That was bad. He and Isaiah went way back, had covered each other in some nasty cesspools of the world, and they were more than friends. They were brothers of the heart. All five of them were. How much worse was it to fail not just yourself, but your brothers too?

“Only because I am funny,” he reminded Tristan without letting on how deep the slight had dug into a tender place inside. Better to brush it off until he could figure out how to manage this new twist. If the others had figured out that Isaiah was useless, it sped up his get-out-of-dodge timetable. “And not funny-looking, like your hairdo.”

Marchande sneered at Isaiah’s reference to his man-bun. He’d grown out his hair in the eight months since they’d been discharged and the guys liked to razz him about it, Isaiah included, because come on. The man’s sleek blond hair was held together in a topknot with a ponytail thingy like the kind that chicks used.

“Really? Tell us a joke,” Cassidy said, her fascinated gaze still lingering on him as she rearranged her caramel colored hair behind her shoulders. She was a pretty woman but in a generic sort of way. Of course, it would be hard for her to stand out next to a bright streak of a woman like Aria Nixon.

“Jokes later,” Marchande insisted a little too sharply.

“Jokes are better in the moment,” Isaiah muttered but shut up only because Hardy had asked him and Marchande to do this job. He needed to take the suggestion and do it. At least for right now, until he figured out how to tell Caleb that not only was Isaiah not capable of keeping the team together, he was taking the first chink out of it by leaving.

Isaiah got to work and hammered some stuff while working side by side with Cassidy, who always seemed to gravitate toward him for some reason. Mostly he just tried not to pass out from lack of air. Sure his panic attacks were a defense mechanism, a gift from Syria.

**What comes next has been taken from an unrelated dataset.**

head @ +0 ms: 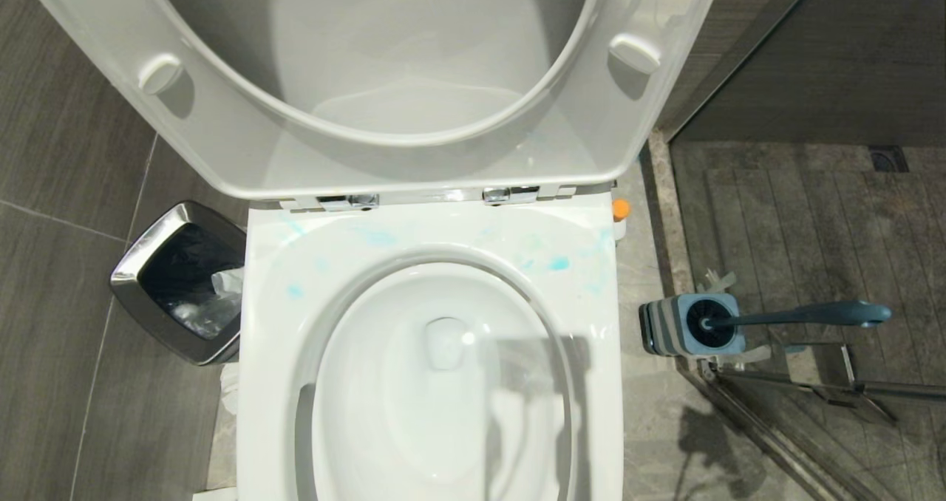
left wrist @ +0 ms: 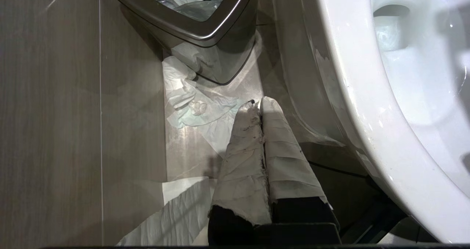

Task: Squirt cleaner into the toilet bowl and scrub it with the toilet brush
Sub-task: Pour in the cleaning agent

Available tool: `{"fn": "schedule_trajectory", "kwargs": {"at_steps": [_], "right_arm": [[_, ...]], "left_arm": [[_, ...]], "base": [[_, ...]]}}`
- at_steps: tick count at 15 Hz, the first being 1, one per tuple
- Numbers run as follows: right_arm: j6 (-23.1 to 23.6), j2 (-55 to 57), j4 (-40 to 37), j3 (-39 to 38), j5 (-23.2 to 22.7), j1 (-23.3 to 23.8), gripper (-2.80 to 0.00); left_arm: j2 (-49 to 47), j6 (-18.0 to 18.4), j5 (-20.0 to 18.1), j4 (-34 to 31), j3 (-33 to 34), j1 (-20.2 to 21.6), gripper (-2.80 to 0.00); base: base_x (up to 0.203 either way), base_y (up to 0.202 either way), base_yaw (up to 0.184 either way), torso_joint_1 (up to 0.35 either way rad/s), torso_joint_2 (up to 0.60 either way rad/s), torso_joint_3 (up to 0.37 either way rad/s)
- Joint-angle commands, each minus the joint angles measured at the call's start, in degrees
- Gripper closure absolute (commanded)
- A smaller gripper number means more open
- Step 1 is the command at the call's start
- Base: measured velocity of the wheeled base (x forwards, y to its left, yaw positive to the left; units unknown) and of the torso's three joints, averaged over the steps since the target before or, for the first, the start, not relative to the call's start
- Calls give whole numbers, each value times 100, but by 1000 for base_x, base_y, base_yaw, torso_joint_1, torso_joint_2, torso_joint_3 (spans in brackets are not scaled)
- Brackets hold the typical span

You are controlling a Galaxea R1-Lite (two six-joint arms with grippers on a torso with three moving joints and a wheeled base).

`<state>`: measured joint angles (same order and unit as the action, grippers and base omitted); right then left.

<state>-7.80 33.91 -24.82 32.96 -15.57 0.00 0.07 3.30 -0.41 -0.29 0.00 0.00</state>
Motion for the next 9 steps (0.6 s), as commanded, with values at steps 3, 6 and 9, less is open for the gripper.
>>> {"fn": "schedule_trajectory", "kwargs": {"at_steps": [3, 6, 9], "right_arm": [[143, 2598, -55, 456, -83, -2, 0], [832, 3424, 781, 35, 408, -40, 0], [991, 4378, 2895, -635, 899, -455, 0]], "left_arm": [[-7, 4, -2, -6, 0, 0, 0], [-7, 12, -11, -6, 1, 0, 0], [-7, 21, -11, 3, 0, 0, 0]], "base": [[0, 0, 0, 0, 0, 0], [0, 0, 0, 0, 0, 0], [0, 0, 0, 0, 0, 0]]}}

The Navy shrinks back in California had laid all that out for him nice and clear in case he’d been confused about why his chest got tight all the time even when he’d just been watching TV or walking on the beach near the base.

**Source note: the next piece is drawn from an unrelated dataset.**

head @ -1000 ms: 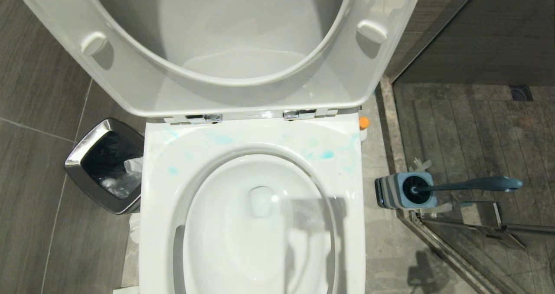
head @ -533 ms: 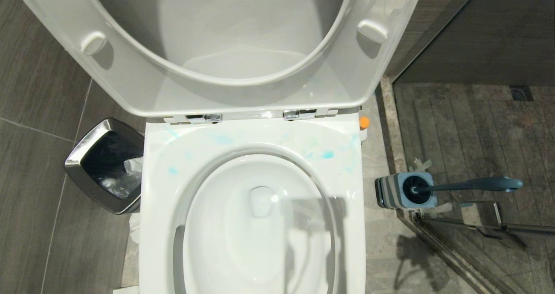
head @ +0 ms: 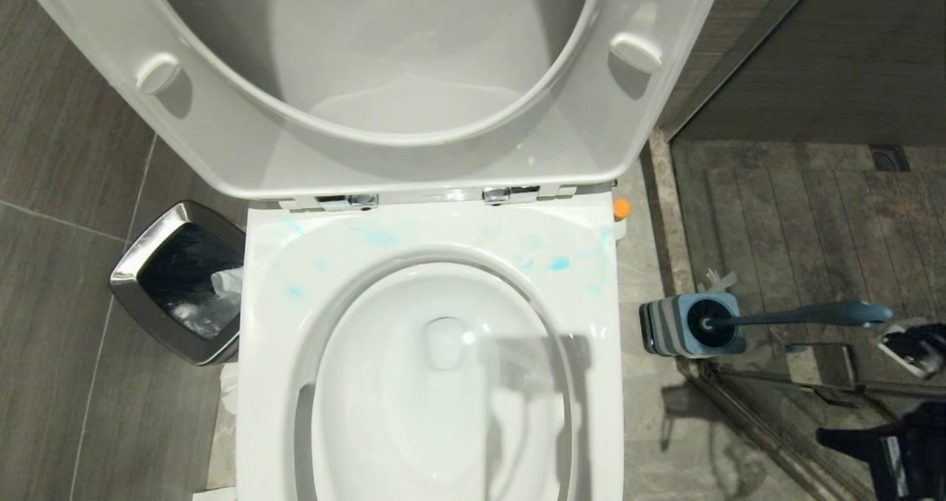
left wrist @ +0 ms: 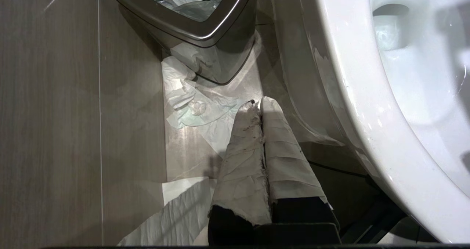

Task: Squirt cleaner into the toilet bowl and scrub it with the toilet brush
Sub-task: Pour in the cleaning agent

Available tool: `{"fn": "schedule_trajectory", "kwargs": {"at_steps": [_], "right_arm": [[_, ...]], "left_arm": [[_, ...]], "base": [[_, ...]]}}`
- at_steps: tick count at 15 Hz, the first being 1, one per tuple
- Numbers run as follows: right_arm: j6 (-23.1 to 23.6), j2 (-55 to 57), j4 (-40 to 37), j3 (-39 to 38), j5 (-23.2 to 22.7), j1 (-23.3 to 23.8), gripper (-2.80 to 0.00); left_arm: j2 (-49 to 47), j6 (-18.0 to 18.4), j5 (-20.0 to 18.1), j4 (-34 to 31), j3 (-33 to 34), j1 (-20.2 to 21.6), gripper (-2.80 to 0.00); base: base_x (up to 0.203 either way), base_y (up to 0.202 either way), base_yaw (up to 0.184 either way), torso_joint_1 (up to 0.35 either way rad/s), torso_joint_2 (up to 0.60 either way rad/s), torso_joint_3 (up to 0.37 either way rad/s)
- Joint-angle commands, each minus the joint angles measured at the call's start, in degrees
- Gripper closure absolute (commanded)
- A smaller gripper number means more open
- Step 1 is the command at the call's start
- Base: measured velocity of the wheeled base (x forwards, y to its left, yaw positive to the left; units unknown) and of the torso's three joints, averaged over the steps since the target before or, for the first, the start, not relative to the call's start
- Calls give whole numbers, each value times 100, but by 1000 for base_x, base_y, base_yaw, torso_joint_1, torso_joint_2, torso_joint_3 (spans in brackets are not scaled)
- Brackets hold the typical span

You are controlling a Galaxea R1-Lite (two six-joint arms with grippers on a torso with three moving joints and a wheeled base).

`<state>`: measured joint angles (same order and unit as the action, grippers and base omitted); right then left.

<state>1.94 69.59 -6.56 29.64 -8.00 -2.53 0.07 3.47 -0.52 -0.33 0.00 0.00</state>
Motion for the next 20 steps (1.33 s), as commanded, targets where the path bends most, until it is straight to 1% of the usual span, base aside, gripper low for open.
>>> {"fn": "schedule_trajectory", "kwargs": {"at_steps": [1, 2, 4, 5, 7, 8, 9, 10, 12, 14, 15, 16, 18, 20], "right_arm": [[35, 1130, 1751, -485, 286, -398, 0], [46, 1332, 2108, -583, 379, -673, 0], [51, 1489, 2279, -620, 595, -1131, 0], [52, 1651, 2317, -607, 706, -1240, 0], [58, 2034, 2355, -472, 857, -1286, 0], [60, 2243, 2439, -418, 934, -1290, 0], [57, 2471, 2693, -409, 1000, -1292, 0], [51, 2755, 3137, -431, 1082, -1291, 0], [-65, 3341, 4402, -542, 1263, -1287, 0], [-417, 3800, 5805, -686, 1348, -1285, 0], [-565, 3906, 6287, -719, 1379, -1282, 0], [-640, 3953, 6432, -693, 1405, -1276, 0], [-647, 3963, 6497, -729, 1413, -1267, 0], [-653, 3987, 6800, -743, 1382, -1263, 0]], "left_arm": [[-7, 12, 0, -2, 0, 0, 0], [-7, 51, -2, -2, 0, 0, 0], [-7, 167, -36, -11, 0, 0, 0], [-7, 180, -79, -11, 0, 0, 0], [-7, 180, -106, -11, 1, 0, 0], [-7, 176, -97, -11, 3, 0, 0], [-7, 153, -88, -11, 0, 0, 0], [-7, 114, -81, -4, 3, 0, 0], [-7, 101, -62, -11, 9, 0, 0], [-7, 101, -62, -11, 9, 0, 0], [-7, 92, -62, -18, 9, 0, 0], [-7, 83, -53, -14, 9, 0, 0], [-7, 92, -44, -20, 9, 0, 0], [-7, 108, -55, -20, 9, 0, 0]], "base": [[0, 0, 0, 0, 0, 0], [0, 0, 0, 0, 0, 0], [0, 0, 0, 0, 0, 0], [0, 0, 0, 0, 0, 0], [0, 0, 0, 0, 0, 0], [0, 0, 0, 0, 0, 0], [0, 0, 0, 0, 0, 0], [0, 0, 0, 0, 0, 0], [0, 0, 0, 0, 0, 0], [0, 0, 0, 0, 0, 0], [0, 0, 0, 0, 0, 0], [0, 0, 0, 0, 0, 0], [0, 0, 0, 0, 0, 0], [0, 0, 0, 0, 0, 0]]}}
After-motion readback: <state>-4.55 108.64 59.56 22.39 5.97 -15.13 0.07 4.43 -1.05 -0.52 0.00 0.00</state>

Texas was supposed to make it better. It hadn’t. Because Isaiah was the problem, not the locale. If Caleb hadn’t g

iven him this barn project, he’d already be working on his exit strategy, but he respected Hardy more than he needed to breathe.

The townspeople who’d voted for him clearly loved Caleb Hardy. Everyone did. He was as honest and forthright as they came, the kind of guy who was first in line to do the right thing. If you ever got confused about which choice to make, you could always ask What would Caleb do? And that was usually the best answer.

What Hardy would do in this moment, if he was here, was get on Isaiah’s case for not figuring out how to help him get the guys in order. As the mayor, Hardy had a lot of empty official town positions to fill and some SEALs at loose ends who need new marching orders—Marchande, for instance, who’d been tapped to shape the new fire department but couldn’t see his way clear to agree yet.

Instead of jumping into the role that Isaiah had always filled—either helping the team stay unified or gluing someone back together after a tough day—he was trying to figure out how to cut himself loose. To give up the team he loved but couldn’t stay with.

He couldn’t keep spinning these plates forever. He had a feeling they were all about to start crashing to the ground.

Two

That night, Isaiah went up to the rooftop patio of the old hotel where he and the other guys had taken rooms. On his second day in the old mining town, he’d accidentally found the stairs to the roof behind a multicolored door at the end of the hall. It stuck a little, but with a good dose of curiosity and elbow grease, it had sprung open to reveal a dark passage leading upward, full of spiders and other unknowns.

Once his pulse had started tripping with excitement over the find, of course he’d had to see where the staircase led—to the roof, naturally, where a patio of sorts spread out the entire perimeter of the hotel. Dead leaves and a stray branch or two littered the mostly barren expanse. It hadn’t been used in a long time, if ever. Isaiah could easily imagine it becoming one of those places swanky hotels in big cities boasted, with lights strung across poles and a mahogany bar in the corner that served frou-frou concoctions to scantily clad women.

But he’d have to tell someone about it for that to happen. No one else seemed to know it existed, or at least he’d never encountered anyone else, and he wasn’t in hurry to share it.

Isaiah spread out the old blanket he’d stashed in the corner under a weathered board with bent, rusted nails lining the edge, then stretched out to practice his breathing.

He’d spent more than a few nights up here, staring at the swirl of black and starlight when he couldn’t sleep. Which was most of the time lately. His brain was constantly on blend mode, chopping through images of the kids that had died in al-Sadidiq. That was one of the hardest things about that op gone wrong. Innocent lives had been taken. Isaiah had helped make that happen. Accidentally, sure. It would be nice if that qualification mattered.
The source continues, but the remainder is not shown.